WHAT THIS TASK INVOLVES. Wherever an image appears in the data, omit it and copy all the remaining text word for word.

DATA SEGMENT.
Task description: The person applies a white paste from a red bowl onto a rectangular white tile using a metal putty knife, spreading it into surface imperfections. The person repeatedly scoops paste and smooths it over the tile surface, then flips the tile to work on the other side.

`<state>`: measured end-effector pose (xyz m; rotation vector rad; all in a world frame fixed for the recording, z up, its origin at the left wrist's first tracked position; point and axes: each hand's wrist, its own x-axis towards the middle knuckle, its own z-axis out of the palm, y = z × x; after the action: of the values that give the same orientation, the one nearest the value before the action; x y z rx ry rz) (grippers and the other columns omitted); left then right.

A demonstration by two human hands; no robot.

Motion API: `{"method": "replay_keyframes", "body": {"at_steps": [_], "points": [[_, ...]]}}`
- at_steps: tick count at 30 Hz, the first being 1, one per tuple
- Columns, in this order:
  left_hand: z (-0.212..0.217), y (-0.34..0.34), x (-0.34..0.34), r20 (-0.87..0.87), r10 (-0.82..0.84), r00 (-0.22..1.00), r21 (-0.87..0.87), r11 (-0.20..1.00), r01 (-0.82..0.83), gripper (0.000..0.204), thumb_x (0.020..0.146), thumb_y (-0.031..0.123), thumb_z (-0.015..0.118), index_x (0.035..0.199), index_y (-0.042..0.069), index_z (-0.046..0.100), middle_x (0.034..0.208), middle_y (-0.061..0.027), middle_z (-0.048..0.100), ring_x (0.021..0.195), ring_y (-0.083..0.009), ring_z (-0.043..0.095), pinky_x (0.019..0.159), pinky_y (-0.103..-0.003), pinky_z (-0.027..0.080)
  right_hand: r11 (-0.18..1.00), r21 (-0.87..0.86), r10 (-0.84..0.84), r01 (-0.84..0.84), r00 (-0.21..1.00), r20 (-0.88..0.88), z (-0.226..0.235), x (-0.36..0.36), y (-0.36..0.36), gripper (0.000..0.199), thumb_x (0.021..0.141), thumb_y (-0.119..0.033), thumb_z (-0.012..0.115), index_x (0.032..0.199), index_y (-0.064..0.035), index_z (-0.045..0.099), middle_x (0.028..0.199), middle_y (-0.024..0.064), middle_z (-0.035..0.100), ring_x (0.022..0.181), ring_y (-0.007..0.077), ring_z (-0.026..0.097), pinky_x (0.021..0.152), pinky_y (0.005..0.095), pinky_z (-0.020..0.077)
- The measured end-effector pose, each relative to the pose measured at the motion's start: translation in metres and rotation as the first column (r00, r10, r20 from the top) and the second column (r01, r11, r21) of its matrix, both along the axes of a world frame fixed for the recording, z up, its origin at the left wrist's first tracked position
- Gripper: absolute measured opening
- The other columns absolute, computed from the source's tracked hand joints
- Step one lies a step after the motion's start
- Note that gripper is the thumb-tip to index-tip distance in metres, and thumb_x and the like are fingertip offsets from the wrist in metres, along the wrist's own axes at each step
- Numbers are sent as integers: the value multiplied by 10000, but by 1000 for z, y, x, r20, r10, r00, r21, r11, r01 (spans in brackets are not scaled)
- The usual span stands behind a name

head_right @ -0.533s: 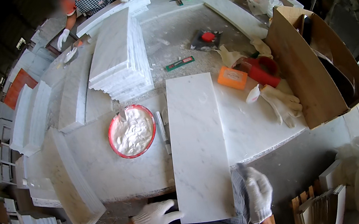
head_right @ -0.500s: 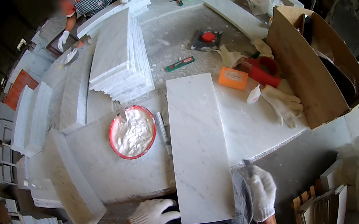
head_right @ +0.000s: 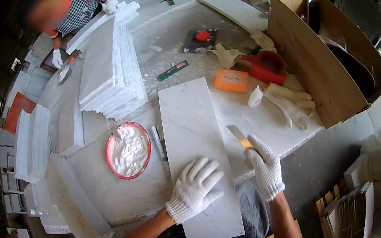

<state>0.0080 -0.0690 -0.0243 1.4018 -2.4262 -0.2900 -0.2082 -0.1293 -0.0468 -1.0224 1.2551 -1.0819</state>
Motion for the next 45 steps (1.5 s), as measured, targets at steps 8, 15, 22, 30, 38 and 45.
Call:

YOUR SOLUTION.
Task description: The person applies a white paste from a red bowl onto a rectangular white tile using a metal putty knife, spreading it into surface imperfections. The person repeatedly scoops paste and smooths it over the tile surface, then flips the tile to work on the other side.

`<state>`: measured end-effector pose (xyz m; rotation vector rad; all in a world frame fixed for the recording, z up, its origin at the left wrist's first tracked position; point and axes: each hand's wrist, its own x-axis towards the middle knuckle, its own z-axis out of the palm, y = z × x; after the action: of the values that give the same orientation, the one nearest the value before the action; x y z rx ry rz) (grippers and the other columns omitted); left then right.

A demonstration by two human hands; no robot.

Motion API: `{"method": "replay_keyframes", "body": {"at_steps": [_], "points": [[_, ...]]}}`
- at_steps: tick count at 30 Hz, the first being 1, one per tuple
- Columns, in this order:
  left_hand: z (-0.212..0.217), y (-0.34..0.34), x (-0.34..0.34), r20 (-0.87..0.87), r10 (-0.82..0.84), r00 (-0.22..1.00), r21 (-0.87..0.87), r11 (-0.20..1.00), r01 (-0.82..0.83), gripper (0.000..0.204), thumb_x (0.020..0.146), thumb_y (-0.031..0.123), thumb_z (-0.015..0.118), index_x (0.035..0.199), index_y (-0.042..0.069), index_z (-0.046..0.100), middle_x (0.034..0.208), middle_y (-0.061..0.027), middle_z (-0.048..0.100), ring_x (0.021..0.195), ring_y (-0.083..0.009), ring_z (-0.043..0.095), pinky_x (0.019..0.159), pinky_y (-0.103..-0.003), pinky_z (-0.027..0.080)
  right_hand: r11 (-0.18..1.00), r21 (-0.87..0.86), r10 (-0.84..0.84), r01 (-0.84..0.84), r00 (-0.21..1.00), r20 (-0.88..0.88), z (-0.226..0.235), x (-0.36..0.36), y (-0.36..0.36), gripper (0.000..0.199), thumb_x (0.021..0.141), thumb_y (-0.119..0.033), thumb_z (-0.012..0.115), index_x (0.032..0.199), index_y (-0.064..0.035), index_z (-0.045..0.099), middle_x (0.028..0.199), middle_y (-0.024..0.064), middle_z (-0.035..0.100), ring_x (0.022..0.181), ring_y (-0.007..0.077), ring_z (-0.026..0.097), pinky_x (0.021..0.152), pinky_y (0.005..0.095), pinky_z (-0.020..0.077)
- The measured end-effector pose, each relative to the pose measured at the motion's start: translation in metres and rotation as the first column (r00, r10, r20 from the top) and the second column (r01, r11, r21) of its matrix, both along the axes of a world frame fixed for the recording, z up, its origin at the left wrist's first tracked position
- Gripper: absolute measured opening
- The other columns absolute, computed from the source's tracked hand joints
- Step one lies a step after the motion's start
- Note that gripper is the thumb-tip to index-tip distance in metres, and thumb_x and the like are fingertip offsets from the wrist in metres, along the wrist's own axes at each step
- Numbers are sent as integers: the value multiplied by 10000, but by 1000 for z, y, x, r20, r10, r00, r21, r11, r01 (spans in brackets are not scaled)
- The usual span stands behind a name

head_right @ -0.533s: 
head_right @ -0.500s: 
head_right @ +0.000s: 

<state>0.0080 -0.0690 -0.0243 1.4018 -2.4262 -0.2900 -0.2082 -0.1293 -0.0468 -1.0224 1.2551 -1.0819</state>
Motion for the next 45 steps (1.5 s), as measured, targets at steps 8, 15, 22, 30, 38 and 45.
Call:

No further work is required for this exercise.